Tout semblait donc réuni pour faire planer la mort et les larmes sur ce film, pour montrer en Gabriel un homme déjà condamné, que le destin s’apprêtait à précipiter. Mais ce n’a pas été le choix de Fellipe Barbosa, très attaché à donner une image aussi fidèle que possible aux événements. Le film, dans son fond, comme nous l’a confié le réalisateur après la séance, se rapproche en fait du documentaire, tandis qu’il exhibe la forme longue (127 min) et élégamment photographiée d’une fiction. Ainsi, tout ce qui peut faire pressentir la mort de Gabriel se résume à l’insouciance avec laquelle il gravit d’autres montagnes comme le Kilimandjaro, sans équipement et sans porteurs. Dans une fiction, les personnages méritent toujours un peu leur mort. Il faut, souvent, qu’elle soit juste, justifiable. Alors qu’ici, l’imprudent gravisseur de montagnes rappelle beaucoup l’imprudent mangeur de patates sauvages d’Into the Wild. Mort surprenante et toujours un peu décevante, qui ne relève pas vraiment du destin d’un esprit brillant promis à de belles réalisations.
Avec ce propos hybride de documentaire fait à la manière d’une fiction, le film était donc particulièrement risqué. En effet, j’en ai parlé dans ma critique de Rodin, la vie d’une personne réelle ne se prête pas automatiquement bien à une mise en fiction. Elle n’a pas de raison naturelle de se construire comme un arc narratif dramatique ou comique. Mais c’est peut-être le cas de ces quelques mois de la vie de notre personnage. Car Gabriel et la Montagne réussit tout à fait bien à tenir en haleine le spectateur, sur ses deux heures, nous attendrissant avec la copine de Gabriel venue lui rendre visite, nous faisant beaucoup rire de ses rencontres improbables et de la chasse au lapin sabre au clair avec des Massai. Gabriel privilégie toujours les rencontres honnêtes et le partage avec ses hôtes, loin des circuits touristiques, et le film nous propose une réflexion sur la difficulté à tenir cet engagement quand on est dix fois, cent fois plus riche que son interlocuteur. On a même droit à une discussion aussi technique que passionnée entre Gabriel et son amoureuse, celle-ci défendant les économistes hétérodoxes dans le cadre du développement du Tiers-Monde.
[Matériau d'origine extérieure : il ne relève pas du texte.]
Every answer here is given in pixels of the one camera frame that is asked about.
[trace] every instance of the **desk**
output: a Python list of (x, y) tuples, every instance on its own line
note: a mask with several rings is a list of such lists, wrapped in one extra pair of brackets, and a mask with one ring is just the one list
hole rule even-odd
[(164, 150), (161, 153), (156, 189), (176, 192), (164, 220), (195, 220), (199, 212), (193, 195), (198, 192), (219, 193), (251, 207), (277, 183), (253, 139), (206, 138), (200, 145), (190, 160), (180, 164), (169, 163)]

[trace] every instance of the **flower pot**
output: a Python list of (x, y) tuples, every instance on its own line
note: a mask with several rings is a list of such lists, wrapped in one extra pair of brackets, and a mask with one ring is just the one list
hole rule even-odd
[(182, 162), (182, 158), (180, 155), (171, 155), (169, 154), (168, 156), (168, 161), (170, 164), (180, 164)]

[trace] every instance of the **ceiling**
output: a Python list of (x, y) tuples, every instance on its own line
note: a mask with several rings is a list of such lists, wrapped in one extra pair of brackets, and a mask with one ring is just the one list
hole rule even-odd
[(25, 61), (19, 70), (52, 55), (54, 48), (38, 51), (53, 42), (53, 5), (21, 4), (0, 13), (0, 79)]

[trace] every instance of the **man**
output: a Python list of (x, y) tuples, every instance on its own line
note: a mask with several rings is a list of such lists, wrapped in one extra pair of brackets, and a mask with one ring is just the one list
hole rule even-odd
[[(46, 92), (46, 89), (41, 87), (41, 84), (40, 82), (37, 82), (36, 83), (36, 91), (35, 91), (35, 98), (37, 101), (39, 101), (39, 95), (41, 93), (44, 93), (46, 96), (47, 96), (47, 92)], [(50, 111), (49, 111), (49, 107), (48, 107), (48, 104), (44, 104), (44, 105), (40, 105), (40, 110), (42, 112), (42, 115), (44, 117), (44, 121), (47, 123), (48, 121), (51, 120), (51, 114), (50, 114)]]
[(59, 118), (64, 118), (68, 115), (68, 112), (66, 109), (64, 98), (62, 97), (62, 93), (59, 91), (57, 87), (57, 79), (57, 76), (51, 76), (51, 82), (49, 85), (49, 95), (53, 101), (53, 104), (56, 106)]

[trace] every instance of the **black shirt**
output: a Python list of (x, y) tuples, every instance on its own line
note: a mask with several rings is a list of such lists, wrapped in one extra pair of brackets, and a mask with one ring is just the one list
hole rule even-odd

Gabriel lui oppose ses vues libérales laissant peu de place à l’intervention de l’Etat. Fellipe Barbosa nous a expliqué qu’il ne comptait pas passer sous silence le fait que son ami était de droite. Même si ça semblait aller complètement à l’encontre de ce qu’incarnait le personnage. Toujours dans ce souci de fidélité avant tout.
En somme, un beau film touchant qui embrasse une large variété de thématiques et d’esthétiques. Sans se hisser, dans aucune des directions qu’il emprunte, au niveau du chef-d’œuvre.